━━ DATA BELOW

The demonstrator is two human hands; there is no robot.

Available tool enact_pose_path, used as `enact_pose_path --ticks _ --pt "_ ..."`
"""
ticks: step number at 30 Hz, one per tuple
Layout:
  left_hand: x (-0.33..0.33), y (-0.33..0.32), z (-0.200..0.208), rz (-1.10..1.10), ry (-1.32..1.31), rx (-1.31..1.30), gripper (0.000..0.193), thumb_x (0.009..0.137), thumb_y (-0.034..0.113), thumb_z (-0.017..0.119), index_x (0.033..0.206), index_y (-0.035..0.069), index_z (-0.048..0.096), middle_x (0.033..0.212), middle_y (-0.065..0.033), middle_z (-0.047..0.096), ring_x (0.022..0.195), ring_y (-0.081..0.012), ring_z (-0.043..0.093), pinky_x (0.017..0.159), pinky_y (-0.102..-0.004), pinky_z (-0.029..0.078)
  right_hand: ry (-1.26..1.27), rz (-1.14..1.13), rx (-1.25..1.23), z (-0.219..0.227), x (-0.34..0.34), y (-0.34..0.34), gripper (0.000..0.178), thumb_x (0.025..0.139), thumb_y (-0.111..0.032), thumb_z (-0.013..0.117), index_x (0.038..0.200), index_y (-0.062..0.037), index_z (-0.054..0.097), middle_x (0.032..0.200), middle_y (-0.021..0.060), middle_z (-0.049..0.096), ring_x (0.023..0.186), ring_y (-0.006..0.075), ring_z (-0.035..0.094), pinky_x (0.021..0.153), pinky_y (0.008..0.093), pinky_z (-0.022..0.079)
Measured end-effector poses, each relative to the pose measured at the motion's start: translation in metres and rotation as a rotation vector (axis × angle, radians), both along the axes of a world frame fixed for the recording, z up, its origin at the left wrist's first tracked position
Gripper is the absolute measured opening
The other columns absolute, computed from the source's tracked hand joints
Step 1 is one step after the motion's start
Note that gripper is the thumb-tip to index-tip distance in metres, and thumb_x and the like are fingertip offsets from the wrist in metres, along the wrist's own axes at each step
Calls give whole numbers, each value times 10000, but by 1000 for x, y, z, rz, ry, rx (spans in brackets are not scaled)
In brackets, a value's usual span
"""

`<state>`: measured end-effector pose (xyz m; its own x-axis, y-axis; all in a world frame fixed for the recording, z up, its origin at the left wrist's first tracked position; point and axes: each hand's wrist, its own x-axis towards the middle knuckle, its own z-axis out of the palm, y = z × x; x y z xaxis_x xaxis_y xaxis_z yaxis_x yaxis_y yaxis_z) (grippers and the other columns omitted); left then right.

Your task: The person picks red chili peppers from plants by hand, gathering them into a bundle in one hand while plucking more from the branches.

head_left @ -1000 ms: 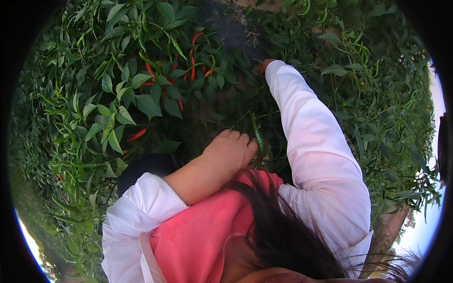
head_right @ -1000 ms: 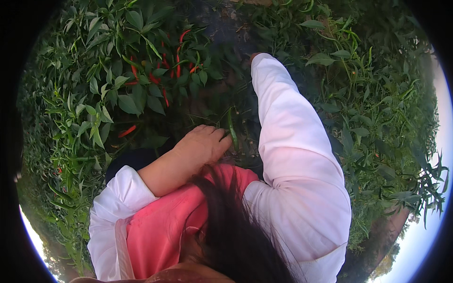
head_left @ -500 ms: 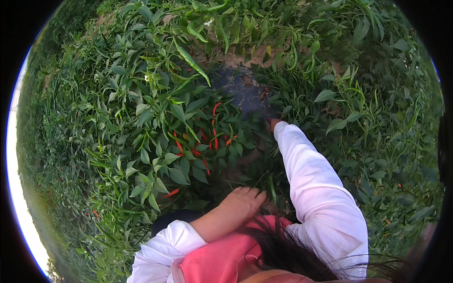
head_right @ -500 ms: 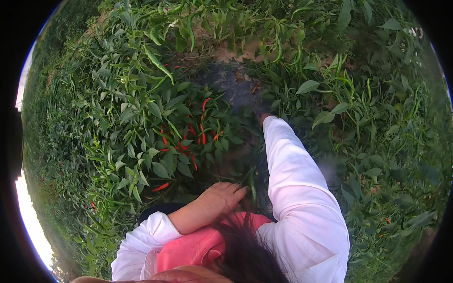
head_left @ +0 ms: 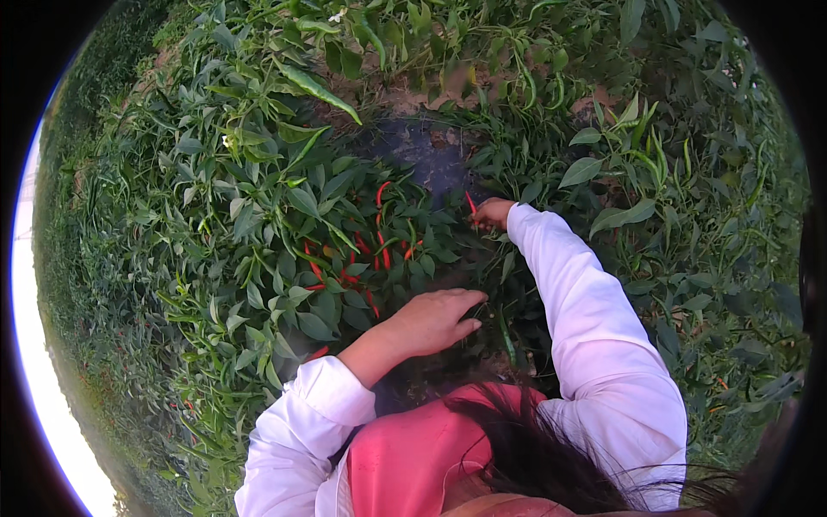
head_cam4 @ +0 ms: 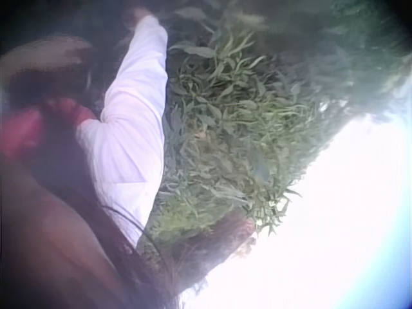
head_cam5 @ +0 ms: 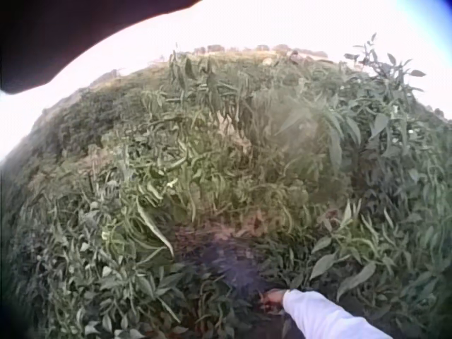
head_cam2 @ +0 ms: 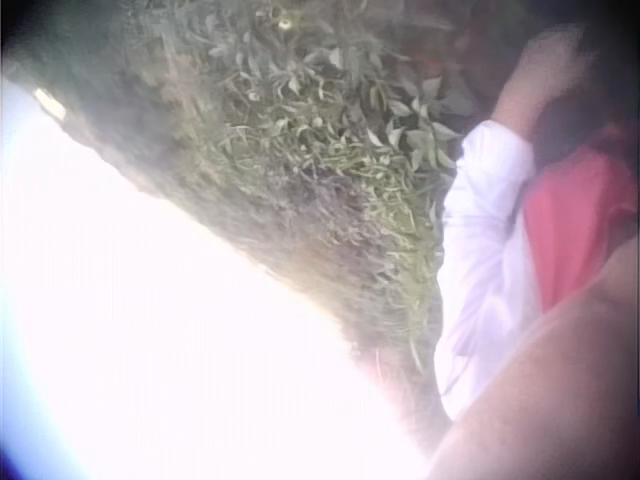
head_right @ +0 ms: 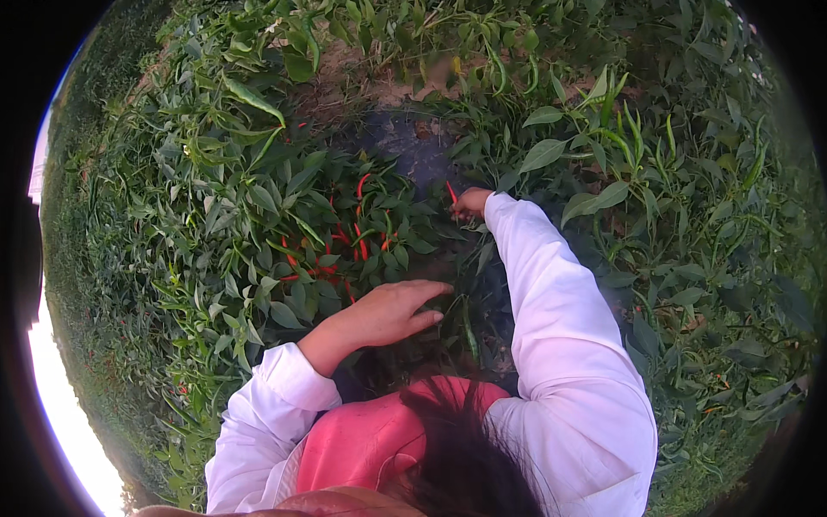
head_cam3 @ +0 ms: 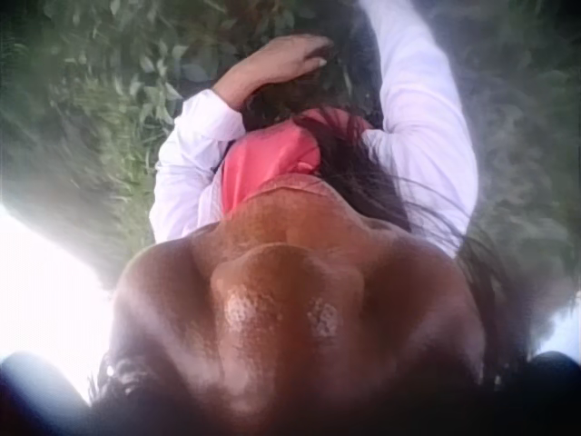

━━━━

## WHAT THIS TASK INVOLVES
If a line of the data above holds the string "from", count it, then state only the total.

## TASK RESPONSE
3